Question

show y''=-y^-3 on the circle x^2+y^2=1

Answer 1

\[x^2+y^2=1\]

\[y''=-y^{-3}\]

Answer 2

need to prove

Answer 3

have you tried to differentiate x^2+y^2=1?

Answer 4

yes

Answer 5

well you first need to find y'
then find y''

Answer 6

let me know if you come back

Answer 7

and need any help

Answer 8

2x+2yy'=0

2x=-2yy'

x=-yy'

Answer 9

so y'=x/-y

Answer 10

so find y'' by differentiating both sides

Answer 11

use quotient rule for the (-x/y) part

Answer 12

i did

Answer 13

but didnt get the answer

Answer 14

what did you get

Answer 15

can you show me your steps?

Answer 16

anyways if you found the correct y''
then you will replace y' with -x/y
and then get rid of the compound fraction
then use that x^2+y^2=1

Answer 17

then you will have your -1/y^3=y''`

Answer 18

did you want to show me what you got for y''

Answer 19

because as I was saying you have to manipulate what you have for y'' to get the -1/y^3

Answer 20

im still not getting it

Answer 21

@SithsAndGiggles

Answer 22

@freckles has everything you need.
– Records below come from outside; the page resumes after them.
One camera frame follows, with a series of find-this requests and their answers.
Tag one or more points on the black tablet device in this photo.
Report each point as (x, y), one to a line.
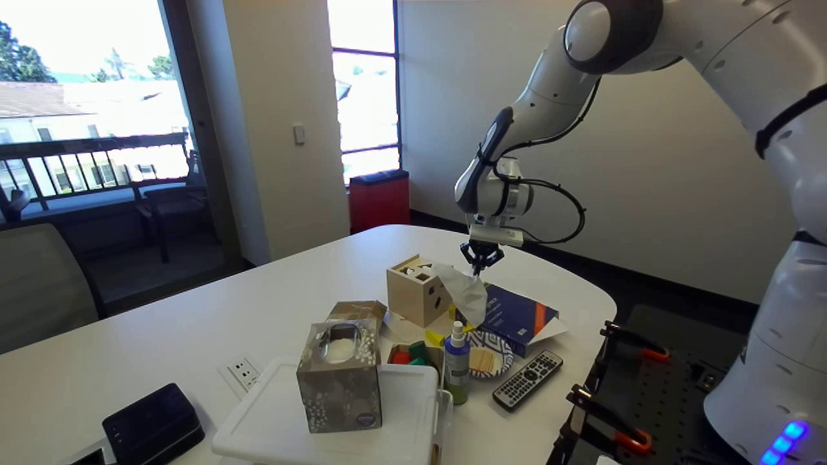
(154, 430)

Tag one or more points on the red bin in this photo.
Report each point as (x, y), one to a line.
(378, 200)

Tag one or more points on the small sanitizer bottle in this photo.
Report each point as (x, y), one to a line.
(455, 362)

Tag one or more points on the blue book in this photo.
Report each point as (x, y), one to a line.
(517, 318)

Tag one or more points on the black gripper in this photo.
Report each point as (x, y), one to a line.
(486, 253)

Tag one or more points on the table power outlet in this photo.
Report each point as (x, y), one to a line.
(245, 373)

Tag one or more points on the orange black clamp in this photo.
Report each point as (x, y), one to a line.
(605, 426)
(642, 345)

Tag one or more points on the colourful toy blocks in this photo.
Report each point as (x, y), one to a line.
(411, 355)

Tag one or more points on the upper orange black clamp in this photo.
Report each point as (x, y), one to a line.
(642, 345)

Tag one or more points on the lower orange black clamp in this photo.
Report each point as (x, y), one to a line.
(605, 426)

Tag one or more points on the dark patio chair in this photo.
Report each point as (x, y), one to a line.
(158, 200)

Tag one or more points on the round patterned plate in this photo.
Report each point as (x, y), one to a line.
(489, 355)

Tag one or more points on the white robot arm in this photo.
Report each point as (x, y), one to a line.
(725, 88)

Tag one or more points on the grey chair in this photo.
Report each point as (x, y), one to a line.
(43, 288)

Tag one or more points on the black remote control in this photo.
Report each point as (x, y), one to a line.
(525, 381)

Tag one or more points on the wooden shape sorter box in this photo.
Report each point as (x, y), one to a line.
(415, 289)

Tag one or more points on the wall light switch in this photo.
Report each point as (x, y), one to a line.
(298, 132)

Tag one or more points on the grey tissue box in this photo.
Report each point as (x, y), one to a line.
(337, 391)
Differentiating the circle equation, you have
\[\frac{d}{dx}[x^2+y^2=1]~~\implies~~2x+2yy'=0~~\implies~~y'=-\frac{x}{y}\]
Differentiating again, you have (via the quotient rule)
\[y''=-\frac{y-xy'}{y^2}\]
Substitute \(y'=-\dfrac{x}{y}\), and you have
\[y''=-\frac{y+x\dfrac{x}{y}}{y^2}~~\iff~~y''=-\frac{y+\dfrac{x^2}{y}}{y^2}\]
Multiply the RHS by \(\dfrac{y}{y}\), and you have
\[y''=-\frac{y^2+x^2}{y^3}\]
You know that \(x^2+y^2=1\), so
\[y''=-\frac{1}{y^3}=-y^{-3}\]
Notice that I've done nothing different from above.